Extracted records

##########

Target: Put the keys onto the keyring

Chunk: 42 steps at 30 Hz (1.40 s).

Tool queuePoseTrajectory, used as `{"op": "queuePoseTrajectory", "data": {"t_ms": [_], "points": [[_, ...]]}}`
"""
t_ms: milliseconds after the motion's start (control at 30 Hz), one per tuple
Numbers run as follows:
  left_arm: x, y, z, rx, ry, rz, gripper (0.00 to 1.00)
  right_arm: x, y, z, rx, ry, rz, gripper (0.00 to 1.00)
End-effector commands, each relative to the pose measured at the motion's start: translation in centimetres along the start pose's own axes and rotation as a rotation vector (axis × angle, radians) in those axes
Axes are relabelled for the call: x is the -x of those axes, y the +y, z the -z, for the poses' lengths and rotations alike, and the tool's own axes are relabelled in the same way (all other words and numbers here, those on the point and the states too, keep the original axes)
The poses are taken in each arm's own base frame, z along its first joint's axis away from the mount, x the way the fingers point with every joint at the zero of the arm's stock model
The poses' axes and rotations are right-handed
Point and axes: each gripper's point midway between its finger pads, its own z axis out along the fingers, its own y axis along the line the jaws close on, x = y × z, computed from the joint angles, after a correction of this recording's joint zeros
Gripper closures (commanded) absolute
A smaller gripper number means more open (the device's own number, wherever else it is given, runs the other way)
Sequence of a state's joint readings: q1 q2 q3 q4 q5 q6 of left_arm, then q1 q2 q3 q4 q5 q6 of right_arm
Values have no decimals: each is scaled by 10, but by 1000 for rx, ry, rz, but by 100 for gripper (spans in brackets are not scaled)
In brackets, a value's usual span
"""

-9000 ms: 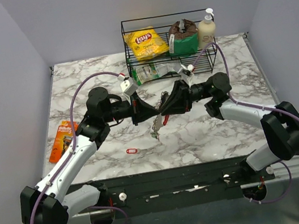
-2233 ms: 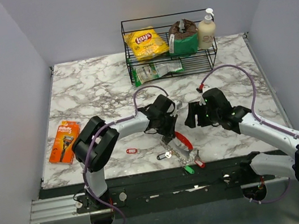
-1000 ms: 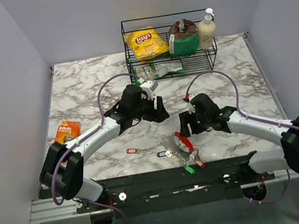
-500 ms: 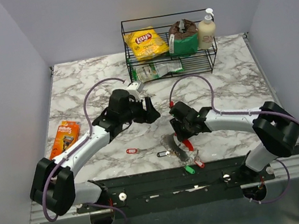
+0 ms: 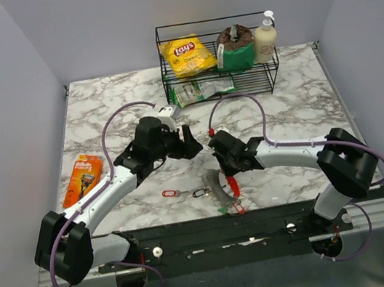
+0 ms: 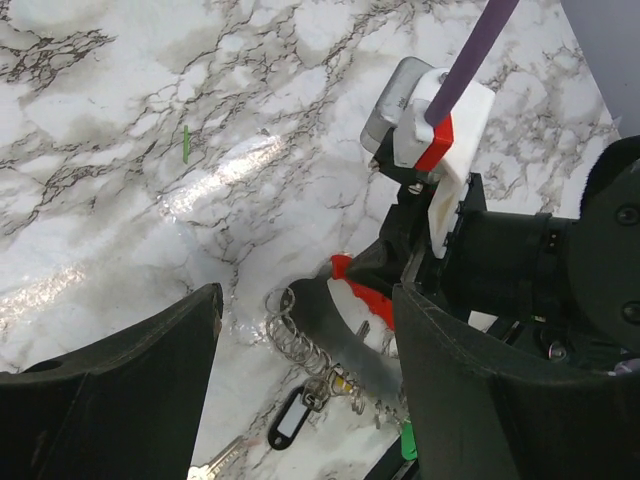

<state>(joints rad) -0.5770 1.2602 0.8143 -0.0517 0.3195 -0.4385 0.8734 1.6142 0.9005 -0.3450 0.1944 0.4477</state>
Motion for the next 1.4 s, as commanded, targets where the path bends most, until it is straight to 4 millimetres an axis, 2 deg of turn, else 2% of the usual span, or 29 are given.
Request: {"op": "queuePoseTrajectory", "data": {"t_ms": [0,167,300,400,433,567,667,700,767,800,867,900,967,1000,1033,1067,1200,1367], "points": [[-4,10,5,44,-14,3,23,-52,-26,5,-93,137,30,99],[-10,14,4,55,-11,18,23,-27,-24,34,-62,19,-5,99],[-14,16,5,63,-4,18,23,-19,-14,44,5,0,17,96],[-16,19,8,84,1,23,23,-18,-3,48,61,-2,33,88],[-16,21,9,92,1,26,23,-16,1,48,76,-9,38,79],[-22,21,13,90,22,55,23,-15,17,53,142,-19,73,65],[-34,17,12,50,49,63,25,-13,24,55,166,-29,71,59],[-44,12,12,7,80,67,26,-12,24,55,164,-31,63,58],[-53,8,11,-36,93,72,30,-7,25,57,166,-47,60,54],[-68,8,12,-56,123,86,31,-4,27,59,176,-54,61,53],[-75,2,9,-88,120,107,34,2,33,63,207,-73,63,53],[-88,4,9,-91,143,125,36,4,37,65,227,-75,61,52],[-99,-4,8,-117,169,148,40,8,41,67,242,-88,53,50],[-110,-5,9,-117,192,156,41,9,39,66,234,-91,48,48],[-114,-8,8,-120,196,159,42,11,39,66,231,-96,47,46],[-120,-20,8,-146,206,159,42,12,38,65,223,-99,47,46],[-138,-36,5,-162,245,153,42,19,31,60,220,-95,21,45],[-150,-41,-1,-168,268,177,48,27,25,59,240,-114,-14,45]]}}
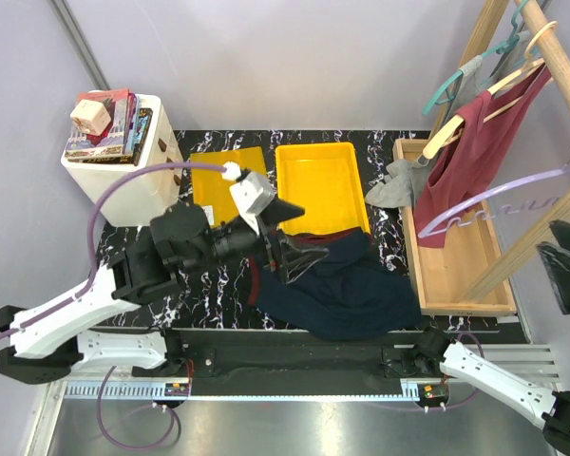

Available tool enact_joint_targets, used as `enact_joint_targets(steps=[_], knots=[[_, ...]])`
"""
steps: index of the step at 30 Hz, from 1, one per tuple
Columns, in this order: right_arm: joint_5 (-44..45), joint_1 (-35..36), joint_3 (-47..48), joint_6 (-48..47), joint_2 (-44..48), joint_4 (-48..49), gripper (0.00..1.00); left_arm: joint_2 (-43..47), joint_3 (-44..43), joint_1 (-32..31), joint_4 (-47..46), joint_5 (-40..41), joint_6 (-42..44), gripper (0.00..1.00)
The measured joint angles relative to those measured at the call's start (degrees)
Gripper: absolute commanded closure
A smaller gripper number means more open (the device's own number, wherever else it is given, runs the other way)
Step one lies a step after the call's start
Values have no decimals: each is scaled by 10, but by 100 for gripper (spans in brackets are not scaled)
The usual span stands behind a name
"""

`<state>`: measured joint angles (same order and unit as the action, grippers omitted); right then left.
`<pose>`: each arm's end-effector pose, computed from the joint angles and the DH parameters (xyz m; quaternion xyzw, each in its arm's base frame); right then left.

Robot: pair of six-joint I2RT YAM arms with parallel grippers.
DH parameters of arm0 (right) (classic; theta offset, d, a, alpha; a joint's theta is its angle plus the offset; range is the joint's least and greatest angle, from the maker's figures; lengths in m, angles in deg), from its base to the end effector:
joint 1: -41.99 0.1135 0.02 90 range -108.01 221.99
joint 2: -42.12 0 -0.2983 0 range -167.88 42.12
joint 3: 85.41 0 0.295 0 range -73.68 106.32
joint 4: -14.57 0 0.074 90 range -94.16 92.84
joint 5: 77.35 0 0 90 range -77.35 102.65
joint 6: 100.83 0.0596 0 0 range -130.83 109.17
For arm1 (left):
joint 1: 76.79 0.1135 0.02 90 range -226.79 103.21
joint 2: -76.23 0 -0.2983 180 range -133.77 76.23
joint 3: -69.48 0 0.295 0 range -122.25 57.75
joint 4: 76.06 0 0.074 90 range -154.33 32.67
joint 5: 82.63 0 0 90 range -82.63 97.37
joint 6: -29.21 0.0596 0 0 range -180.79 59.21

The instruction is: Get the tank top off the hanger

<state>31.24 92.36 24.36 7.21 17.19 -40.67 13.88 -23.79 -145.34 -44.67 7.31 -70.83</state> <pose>-0.0559 -0.0972 0.5975 -0.0041 0.5157 0.4123 0.7511 0.0980 -0.2497 0.5282 0.3473 0.6193 -0.4463 0.5447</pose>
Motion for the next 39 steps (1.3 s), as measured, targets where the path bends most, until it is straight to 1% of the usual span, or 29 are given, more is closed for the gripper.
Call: enact_joint_targets(steps=[2, 5, 7, 9, 11, 13, 16, 20, 25, 28, 29, 30, 32, 33, 35, 37, 39], knots=[[4, 0, -18, -3, 0, 0, 0, 32, 54, 0, -12, 10, -22, 1], [4, 0, -45, -6, -3, 1, 0, 38, 171, -4, -40, 39, -72, 1], [2, 0, -64, -8, -7, 2, 0, 16, 251, -14, -52, 68, -105, 1], [-1, 0, -84, -11, -17, 4, 0, -29, 321, -35, -51, 109, -139, 1], [-6, 0, -101, -13, -29, 5, 0, -71, 350, -58, -46, 153, -160, 1], [-17, 0, -118, -13, -42, 7, 0, -116, 351, -79, -45, 199, -176, 1], [-42, 0, -151, -9, -61, 16, 0, -201, 323, -102, -55, 261, -200, 1], [-75, 0, -174, -2, -78, 22, 0, -303, 274, -105, -77, 303, -214, 1], [-96, 0, -195, 8, -80, 32, 0, -372, 243, -105, -99, 322, -215, 1], [-103, 0, -209, 13, -76, 34, 0, -392, 241, -99, -115, 309, -215, 13], [-104, 0, -213, 15, -75, 35, 0, -396, 241, -95, -119, 302, -216, 22], [-106, 0, -217, 16, -73, 34, 0, -401, 241, -91, -125, 294, -217, 36], [-107, 0, -224, 19, -68, 34, 0, -408, 241, -82, -131, 275, -225, 51], [-107, 0, -226, 20, -65, 34, 0, -410, 241, -78, -133, 266, -228, 66], [-106, 0, -232, 25, -56, 34, 0, -413, 238, -74, -131, 251, -233, 82], [-106, 0, -232, 31, -50, 34, 0, -414, 230, -73, -129, 235, -233, 100], [-106, 0, -231, 37, -46, 33, 0, -415, 224, -73, -129, 223, -233, 100]])
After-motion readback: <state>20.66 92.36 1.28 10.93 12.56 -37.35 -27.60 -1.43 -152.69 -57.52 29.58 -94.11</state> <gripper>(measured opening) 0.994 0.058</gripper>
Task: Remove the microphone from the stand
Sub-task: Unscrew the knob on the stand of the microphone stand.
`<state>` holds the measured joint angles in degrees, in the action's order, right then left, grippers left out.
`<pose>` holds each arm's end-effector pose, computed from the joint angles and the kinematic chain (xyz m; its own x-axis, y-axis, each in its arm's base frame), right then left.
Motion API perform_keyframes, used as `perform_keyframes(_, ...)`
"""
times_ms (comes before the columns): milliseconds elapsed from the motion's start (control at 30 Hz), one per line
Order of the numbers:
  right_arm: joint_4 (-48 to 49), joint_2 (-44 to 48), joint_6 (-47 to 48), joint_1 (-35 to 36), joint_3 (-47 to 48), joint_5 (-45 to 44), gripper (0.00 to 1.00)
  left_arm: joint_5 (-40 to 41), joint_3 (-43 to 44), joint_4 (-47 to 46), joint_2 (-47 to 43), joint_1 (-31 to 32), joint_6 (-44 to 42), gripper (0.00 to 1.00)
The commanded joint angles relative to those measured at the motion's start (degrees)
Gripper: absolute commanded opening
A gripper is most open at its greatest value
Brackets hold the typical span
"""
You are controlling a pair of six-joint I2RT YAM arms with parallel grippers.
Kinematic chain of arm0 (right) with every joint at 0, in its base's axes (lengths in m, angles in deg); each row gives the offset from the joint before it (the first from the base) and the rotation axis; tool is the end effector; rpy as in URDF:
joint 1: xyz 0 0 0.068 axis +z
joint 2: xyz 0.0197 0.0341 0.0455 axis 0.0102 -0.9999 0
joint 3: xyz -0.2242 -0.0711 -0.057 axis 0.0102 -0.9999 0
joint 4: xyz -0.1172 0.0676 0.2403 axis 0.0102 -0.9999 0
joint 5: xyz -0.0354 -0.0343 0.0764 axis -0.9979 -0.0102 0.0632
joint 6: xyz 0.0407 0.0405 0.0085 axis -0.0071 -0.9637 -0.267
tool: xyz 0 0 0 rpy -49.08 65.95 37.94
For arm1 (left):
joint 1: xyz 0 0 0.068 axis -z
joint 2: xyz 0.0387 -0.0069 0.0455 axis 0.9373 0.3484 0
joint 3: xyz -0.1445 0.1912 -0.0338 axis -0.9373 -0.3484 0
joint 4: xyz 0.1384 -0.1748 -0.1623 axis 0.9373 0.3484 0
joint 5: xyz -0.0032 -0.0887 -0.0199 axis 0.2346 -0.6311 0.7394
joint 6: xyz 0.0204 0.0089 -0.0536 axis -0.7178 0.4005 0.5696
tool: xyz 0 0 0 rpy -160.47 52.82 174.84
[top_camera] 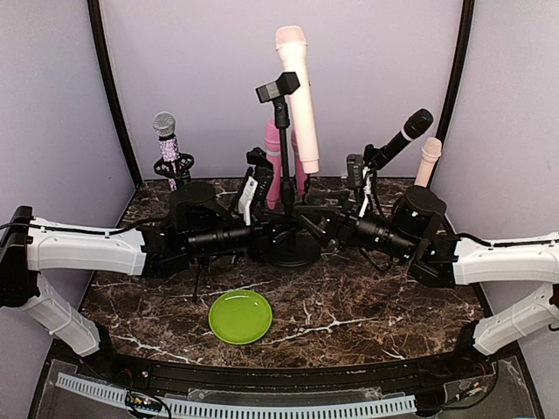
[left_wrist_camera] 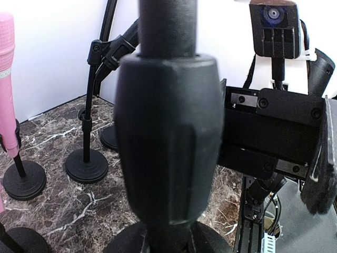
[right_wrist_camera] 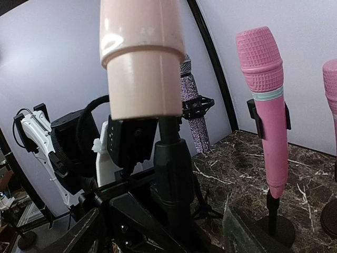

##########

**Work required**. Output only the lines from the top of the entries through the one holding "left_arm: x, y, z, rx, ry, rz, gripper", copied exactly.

**Your solution**.
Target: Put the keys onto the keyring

Chunk: 42 steps at 30 Hz (1.40 s).

Tool queuePoseTrajectory, used as `{"op": "queuePoseTrajectory", "data": {"t_ms": [_], "points": [[_, ...]]}}`
"""
t_ms: milliseconds after the motion's start (control at 30 Hz), one per tuple
Numbers run as follows:
  left_arm: x, y, z, rx, ry, rz, gripper (0.00 to 1.00)

Work on the exercise is now concluded.